Unfortunately, about half the population does not have any kind of emergency fund. They live paycheck to paycheck. When the unexpected eventually happens (and it always will), the only option is to borrow money from family and friends or use credit cards.

The number one reason people start the downward spiral into credit card debt is due to an unexpected expense that could only be paid with credit. It’s usually the only option when you don’t have an emergency fund.

Once there’s a credit card balance, it’s easy to justify that a few more small purchases won’t add much to your existing balance. A few more impulse purchases later, and next thing you know there’s a huge balance on your credit card at a 24.99 percent interest rate and you can only afford to make the minimum payment. Using credit cards leads down a very slippery path.

Now that you have an idea why an emergency fund is so important, let’s get into the details. Here are the three main components of an emergency fund:

It should be large enough to cover three to six months of non-discretionary living expenses (housing, food, etc).

Keep this money in a savings account. Don’t combine the emergency fund with a daily checking account.

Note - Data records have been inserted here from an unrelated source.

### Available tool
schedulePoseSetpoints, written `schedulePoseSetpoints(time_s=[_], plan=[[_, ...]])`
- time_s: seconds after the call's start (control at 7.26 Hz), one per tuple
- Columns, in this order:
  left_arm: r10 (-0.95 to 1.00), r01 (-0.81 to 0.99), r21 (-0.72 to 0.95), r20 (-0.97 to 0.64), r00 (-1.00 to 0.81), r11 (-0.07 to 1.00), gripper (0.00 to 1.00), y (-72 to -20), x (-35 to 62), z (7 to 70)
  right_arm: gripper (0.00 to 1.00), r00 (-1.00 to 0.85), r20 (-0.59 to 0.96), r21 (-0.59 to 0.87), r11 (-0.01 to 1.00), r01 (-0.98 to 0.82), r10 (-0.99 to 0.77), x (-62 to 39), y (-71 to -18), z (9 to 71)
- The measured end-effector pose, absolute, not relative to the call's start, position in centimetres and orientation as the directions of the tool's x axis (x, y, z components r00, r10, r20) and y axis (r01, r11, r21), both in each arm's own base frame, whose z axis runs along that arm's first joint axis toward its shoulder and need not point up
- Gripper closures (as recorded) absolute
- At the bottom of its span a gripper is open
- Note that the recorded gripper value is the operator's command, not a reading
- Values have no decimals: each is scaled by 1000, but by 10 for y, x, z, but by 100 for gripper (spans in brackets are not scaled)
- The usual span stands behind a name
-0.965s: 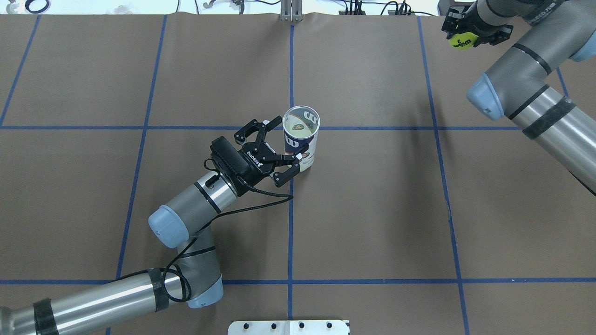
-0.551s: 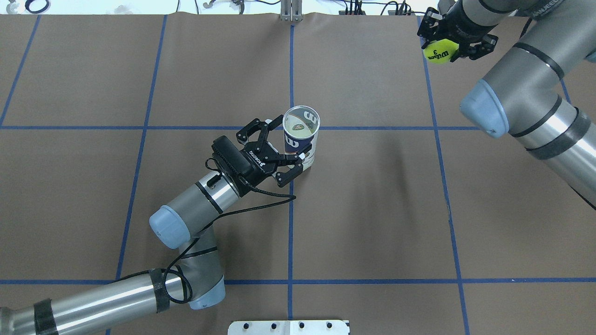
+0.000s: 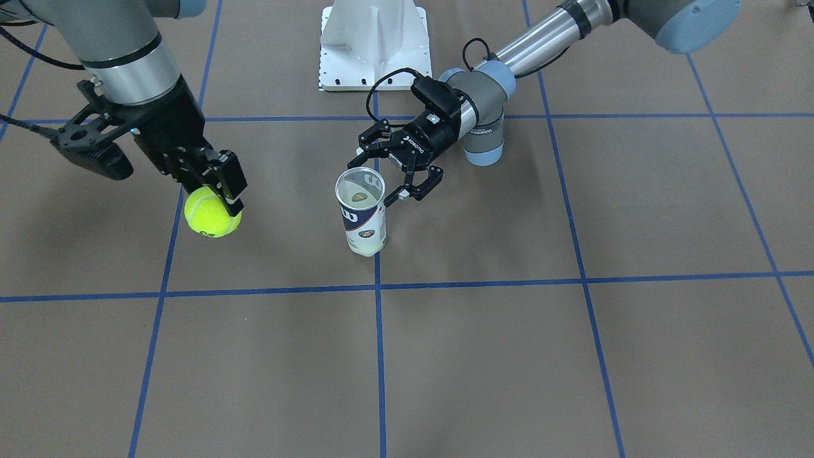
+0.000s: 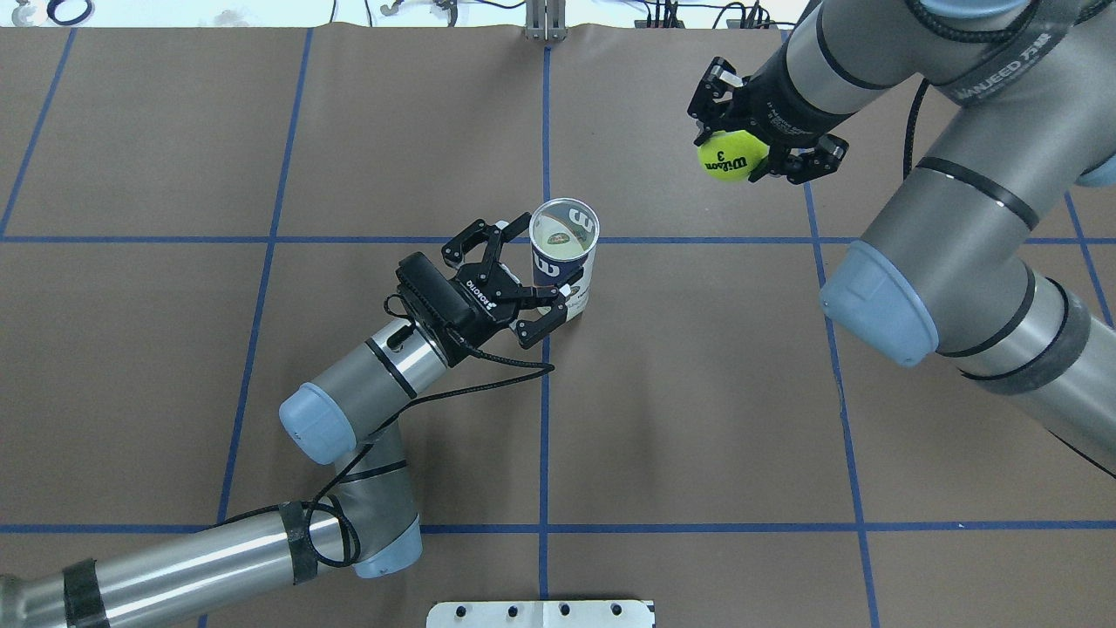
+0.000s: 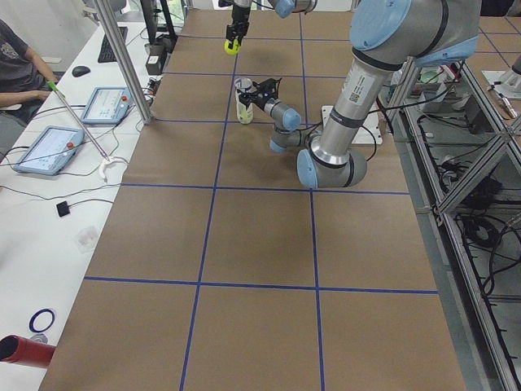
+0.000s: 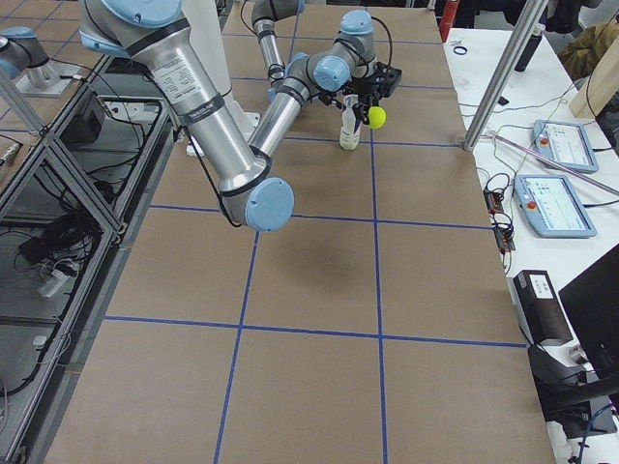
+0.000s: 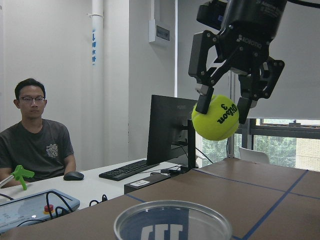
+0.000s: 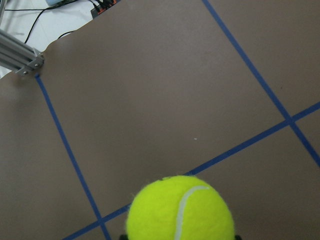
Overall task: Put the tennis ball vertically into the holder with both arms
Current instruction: 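Carry the yellow ball with the right gripper over the can's opening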
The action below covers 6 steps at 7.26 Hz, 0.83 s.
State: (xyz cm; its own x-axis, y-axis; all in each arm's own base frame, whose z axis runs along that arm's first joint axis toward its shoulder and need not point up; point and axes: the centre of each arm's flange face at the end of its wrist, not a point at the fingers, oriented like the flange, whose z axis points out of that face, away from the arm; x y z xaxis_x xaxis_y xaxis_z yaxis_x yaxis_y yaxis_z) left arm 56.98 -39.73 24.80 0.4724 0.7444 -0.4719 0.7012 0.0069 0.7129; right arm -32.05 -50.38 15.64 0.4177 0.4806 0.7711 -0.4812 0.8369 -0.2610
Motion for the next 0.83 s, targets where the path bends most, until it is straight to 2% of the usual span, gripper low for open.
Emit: schedulePoseSetpoints(time_s=[0.83], plan=[[746, 704, 711, -472, 469, 7, 8, -396, 571, 246, 100, 377, 802, -300, 858, -417, 464, -366, -464, 106]])
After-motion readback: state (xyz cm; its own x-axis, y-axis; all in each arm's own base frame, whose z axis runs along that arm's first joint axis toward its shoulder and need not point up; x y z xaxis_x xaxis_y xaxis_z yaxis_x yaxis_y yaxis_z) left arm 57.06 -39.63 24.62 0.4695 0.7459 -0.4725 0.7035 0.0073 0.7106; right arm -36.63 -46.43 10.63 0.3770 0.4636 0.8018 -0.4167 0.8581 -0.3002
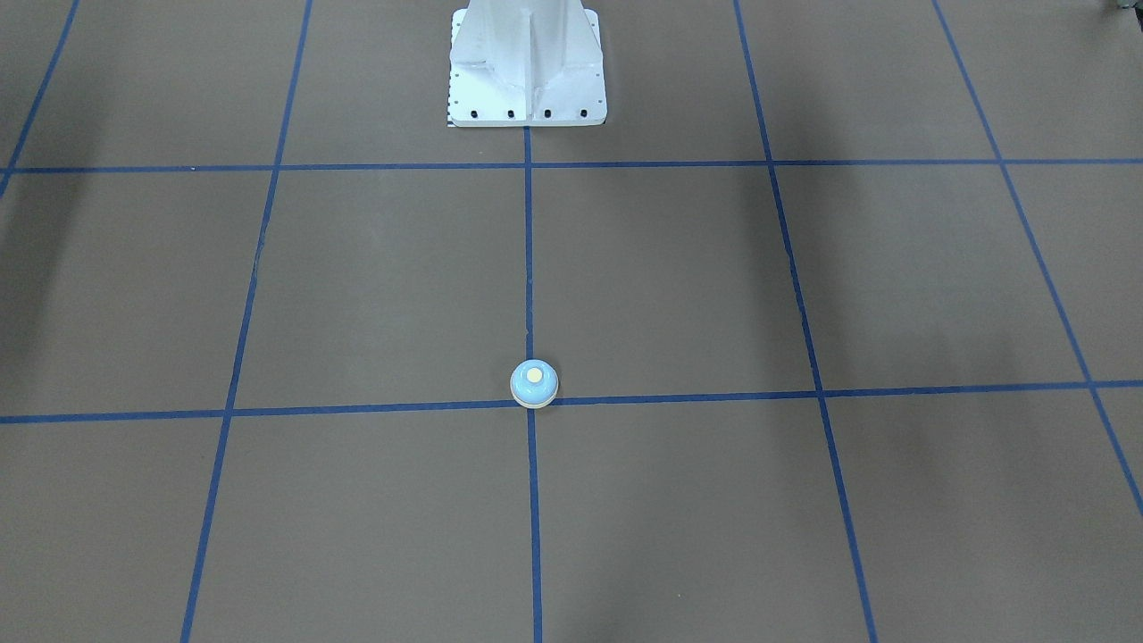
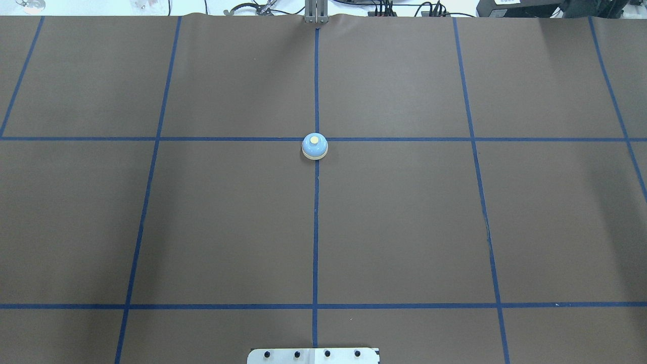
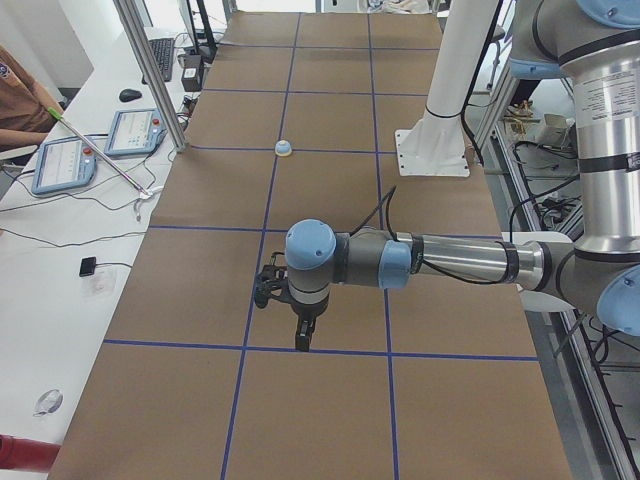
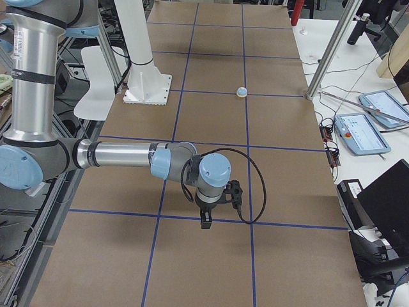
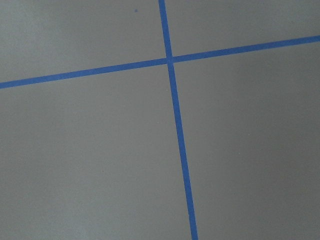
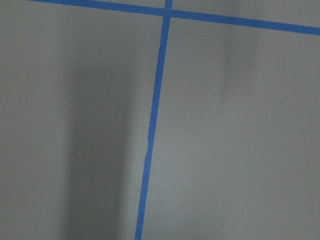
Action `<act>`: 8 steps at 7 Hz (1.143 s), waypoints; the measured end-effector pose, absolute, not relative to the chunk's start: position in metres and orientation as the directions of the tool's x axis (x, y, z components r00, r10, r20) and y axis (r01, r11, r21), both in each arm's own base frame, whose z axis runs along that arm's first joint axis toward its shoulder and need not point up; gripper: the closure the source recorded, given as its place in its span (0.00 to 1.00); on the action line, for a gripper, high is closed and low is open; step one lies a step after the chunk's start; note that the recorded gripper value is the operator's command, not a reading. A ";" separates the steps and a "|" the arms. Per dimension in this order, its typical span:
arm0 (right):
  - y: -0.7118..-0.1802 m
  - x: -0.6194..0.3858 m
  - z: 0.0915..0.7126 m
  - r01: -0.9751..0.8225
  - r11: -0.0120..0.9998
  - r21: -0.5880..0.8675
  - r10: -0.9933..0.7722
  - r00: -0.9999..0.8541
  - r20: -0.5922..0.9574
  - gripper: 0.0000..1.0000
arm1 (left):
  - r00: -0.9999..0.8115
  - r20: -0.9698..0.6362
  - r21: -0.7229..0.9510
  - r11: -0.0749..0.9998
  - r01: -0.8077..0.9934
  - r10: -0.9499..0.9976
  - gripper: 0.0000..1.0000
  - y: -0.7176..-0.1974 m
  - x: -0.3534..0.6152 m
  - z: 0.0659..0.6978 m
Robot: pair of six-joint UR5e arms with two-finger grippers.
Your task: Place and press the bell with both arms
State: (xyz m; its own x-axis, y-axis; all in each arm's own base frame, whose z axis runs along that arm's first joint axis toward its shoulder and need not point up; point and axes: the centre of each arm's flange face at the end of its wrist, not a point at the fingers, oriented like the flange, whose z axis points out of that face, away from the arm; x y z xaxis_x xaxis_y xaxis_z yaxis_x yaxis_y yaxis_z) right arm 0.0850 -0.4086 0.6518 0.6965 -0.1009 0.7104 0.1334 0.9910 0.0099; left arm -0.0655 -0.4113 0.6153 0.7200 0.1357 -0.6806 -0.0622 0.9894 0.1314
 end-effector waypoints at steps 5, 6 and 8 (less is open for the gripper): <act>-0.416 0.081 0.641 0.057 0.998 0.028 -0.061 0.710 0.702 0.00 | 0.720 -0.681 0.132 0.989 -0.060 0.135 0.00 -0.412 -0.066 0.615; -0.418 0.075 0.639 0.066 0.997 0.031 -0.069 0.708 0.703 0.00 | 0.720 -0.681 0.132 0.989 -0.060 0.135 0.00 -0.412 -0.066 0.615; -0.423 0.062 0.629 0.065 0.998 0.024 -0.063 0.695 0.716 0.00 | 0.720 -0.680 0.133 0.989 -0.060 0.136 0.00 -0.413 -0.066 0.615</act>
State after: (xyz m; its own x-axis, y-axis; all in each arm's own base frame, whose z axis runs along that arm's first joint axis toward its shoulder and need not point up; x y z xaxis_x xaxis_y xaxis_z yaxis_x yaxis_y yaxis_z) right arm 0.0617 -0.4226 0.6290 0.6952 -0.0629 0.7161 0.0654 0.9976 0.0241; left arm -0.0664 -0.4127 0.6146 0.7203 0.1355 -0.6803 -0.0602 0.9892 0.1333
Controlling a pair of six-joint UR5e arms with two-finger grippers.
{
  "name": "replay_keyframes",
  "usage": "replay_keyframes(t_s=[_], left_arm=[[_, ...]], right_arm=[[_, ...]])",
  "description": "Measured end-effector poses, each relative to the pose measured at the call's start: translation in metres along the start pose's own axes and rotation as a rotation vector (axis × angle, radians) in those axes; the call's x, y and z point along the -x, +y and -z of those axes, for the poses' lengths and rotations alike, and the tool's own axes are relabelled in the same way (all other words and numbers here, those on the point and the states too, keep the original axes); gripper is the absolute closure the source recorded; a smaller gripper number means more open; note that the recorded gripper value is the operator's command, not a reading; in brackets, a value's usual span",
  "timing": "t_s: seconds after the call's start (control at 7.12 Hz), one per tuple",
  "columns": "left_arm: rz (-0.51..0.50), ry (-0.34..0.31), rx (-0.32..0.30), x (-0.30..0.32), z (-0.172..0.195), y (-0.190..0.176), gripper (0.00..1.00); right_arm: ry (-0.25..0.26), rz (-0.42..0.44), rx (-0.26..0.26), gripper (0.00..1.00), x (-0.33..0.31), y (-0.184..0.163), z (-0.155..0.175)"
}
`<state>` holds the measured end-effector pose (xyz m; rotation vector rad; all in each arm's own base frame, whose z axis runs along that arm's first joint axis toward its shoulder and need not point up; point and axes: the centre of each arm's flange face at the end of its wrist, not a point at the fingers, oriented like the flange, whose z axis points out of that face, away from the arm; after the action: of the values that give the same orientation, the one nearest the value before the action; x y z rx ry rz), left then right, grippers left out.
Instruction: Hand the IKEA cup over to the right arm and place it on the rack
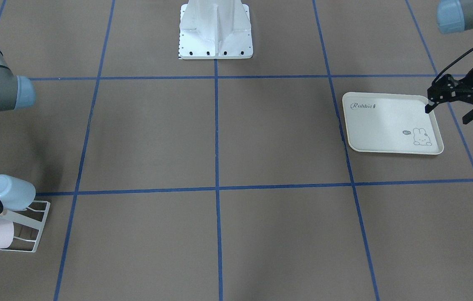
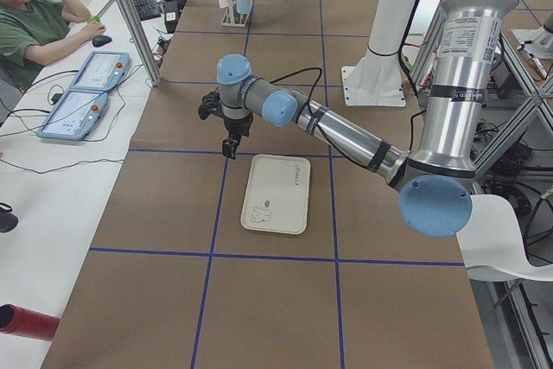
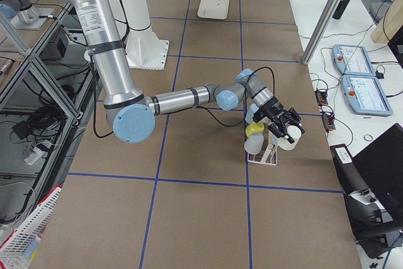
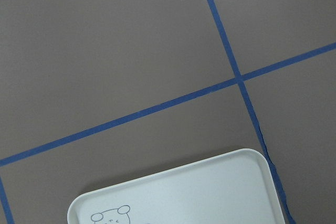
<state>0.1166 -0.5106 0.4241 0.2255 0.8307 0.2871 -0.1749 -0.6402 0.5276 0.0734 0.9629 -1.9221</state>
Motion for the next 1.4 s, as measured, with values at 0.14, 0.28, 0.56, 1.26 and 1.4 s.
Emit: replay_keyframes(t_s=[0.14, 0.28, 0.56, 1.26, 1.4], left_arm=[[0.000, 0.000, 0.000, 0.000, 0.000, 0.000, 0.00], [0.000, 0.001, 0.000, 0.000, 0.000, 0.000, 0.00], [0.000, 0.009, 0.002, -0.001, 0.000, 0.000, 0.00], [-0.005, 0.013, -0.006, -0.003, 0.004, 0.000, 0.00], [-0.008, 0.013, -0.011, -0.005, 0.007, 0.000, 0.00]], right_arm=[[-0.002, -0.007, 0.000, 0.05, 0.001, -0.001, -0.001], [-0.003, -0.012, 0.000, 0.05, 0.002, -0.001, -0.001], [-0.004, -0.017, 0.000, 0.01, 0.002, -0.001, -0.002], [0.056, -0.286, -0.220, 0.01, -0.017, 0.034, 0.021], [0.041, -0.453, -0.337, 0.00, -0.014, 0.041, 0.024]])
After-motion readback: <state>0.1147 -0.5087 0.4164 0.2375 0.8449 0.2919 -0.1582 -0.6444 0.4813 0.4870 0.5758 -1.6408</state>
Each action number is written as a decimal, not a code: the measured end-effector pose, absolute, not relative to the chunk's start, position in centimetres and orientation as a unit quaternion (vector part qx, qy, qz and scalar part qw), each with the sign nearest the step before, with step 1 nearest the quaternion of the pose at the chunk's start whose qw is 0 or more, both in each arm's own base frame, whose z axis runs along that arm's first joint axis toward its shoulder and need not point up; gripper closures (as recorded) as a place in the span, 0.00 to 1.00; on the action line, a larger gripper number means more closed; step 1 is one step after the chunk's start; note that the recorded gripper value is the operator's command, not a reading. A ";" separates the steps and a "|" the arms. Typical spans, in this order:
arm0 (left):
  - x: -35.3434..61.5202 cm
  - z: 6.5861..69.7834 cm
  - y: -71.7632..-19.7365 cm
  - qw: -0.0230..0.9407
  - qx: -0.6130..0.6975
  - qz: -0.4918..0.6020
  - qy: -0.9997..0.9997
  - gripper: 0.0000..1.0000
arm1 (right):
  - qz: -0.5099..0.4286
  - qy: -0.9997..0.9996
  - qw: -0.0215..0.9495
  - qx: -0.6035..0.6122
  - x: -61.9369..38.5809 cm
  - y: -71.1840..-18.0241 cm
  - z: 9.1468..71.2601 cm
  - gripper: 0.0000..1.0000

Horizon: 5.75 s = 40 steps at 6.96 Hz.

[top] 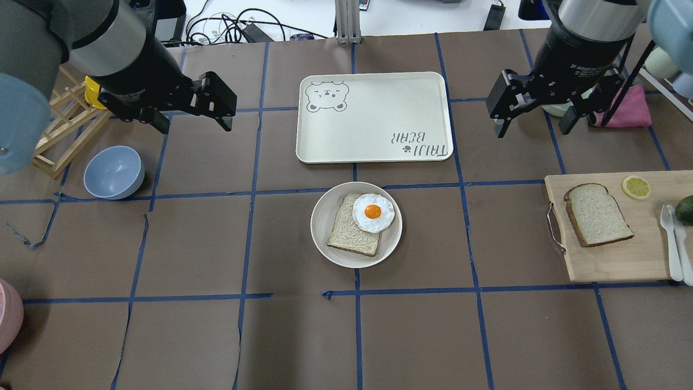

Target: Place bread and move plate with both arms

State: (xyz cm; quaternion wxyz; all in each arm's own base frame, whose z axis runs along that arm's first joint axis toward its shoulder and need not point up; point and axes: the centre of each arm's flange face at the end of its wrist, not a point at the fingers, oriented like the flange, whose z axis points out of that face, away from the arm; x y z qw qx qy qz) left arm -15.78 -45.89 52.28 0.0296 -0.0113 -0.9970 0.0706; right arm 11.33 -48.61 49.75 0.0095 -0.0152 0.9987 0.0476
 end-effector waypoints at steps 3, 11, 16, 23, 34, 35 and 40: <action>-15.8 52.3 -45.9 0.030 -0.011 0.071 -0.997 0.00 | 0.061 0.998 0.021 -0.015 11.8 -48.3 49.7 0.00; -15.8 52.3 -45.9 0.030 -0.011 0.071 -0.997 0.00 | 0.064 0.997 0.027 -0.015 11.9 -48.2 49.7 0.00; -15.8 52.3 -45.8 0.030 -0.011 0.070 -0.997 0.00 | 0.058 0.998 0.002 -0.022 15.0 -47.0 50.0 0.00; -15.8 52.1 -45.4 0.030 -0.011 0.068 -0.997 0.00 | 0.041 0.999 -0.010 -0.013 14.8 -47.1 50.5 0.00; -15.8 52.1 -45.4 0.030 -0.011 0.068 -0.997 0.00 | 0.072 0.993 -0.056 0.080 -3.5 -54.4 32.5 0.22; -15.8 52.1 -45.4 0.030 -0.011 0.068 -0.997 0.00 | 0.067 0.993 -0.065 0.078 -4.4 -54.4 29.4 0.22; -15.6 51.8 -44.7 0.025 0.003 0.043 -0.999 0.00 | 0.098 0.988 -0.067 0.100 -7.4 -54.9 22.1 0.33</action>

Keep it accessible so you can get it within an hour. This means having a savings account at a local bank and not an Internet bank. Quick access also means don’t invest emergency fund cash in stocks, bonds or CDs.

Those are the basics. Now for a dose of reality. Saving three to six months of living expenses is a daunting task. Don’t let that stop you! You have to realize that accumulating three months’ worth of expenses will take some time. The key is to start. Set your immediate goals to be small and manageable.

Start transferring a small amount from your checking account into a savings account. Set this up as an automatic transfer. It could be $10 per month, $25 per month, or whatever feels right to you. Save up a few hundred dollars and then see if you can bump up that amount you are transferring.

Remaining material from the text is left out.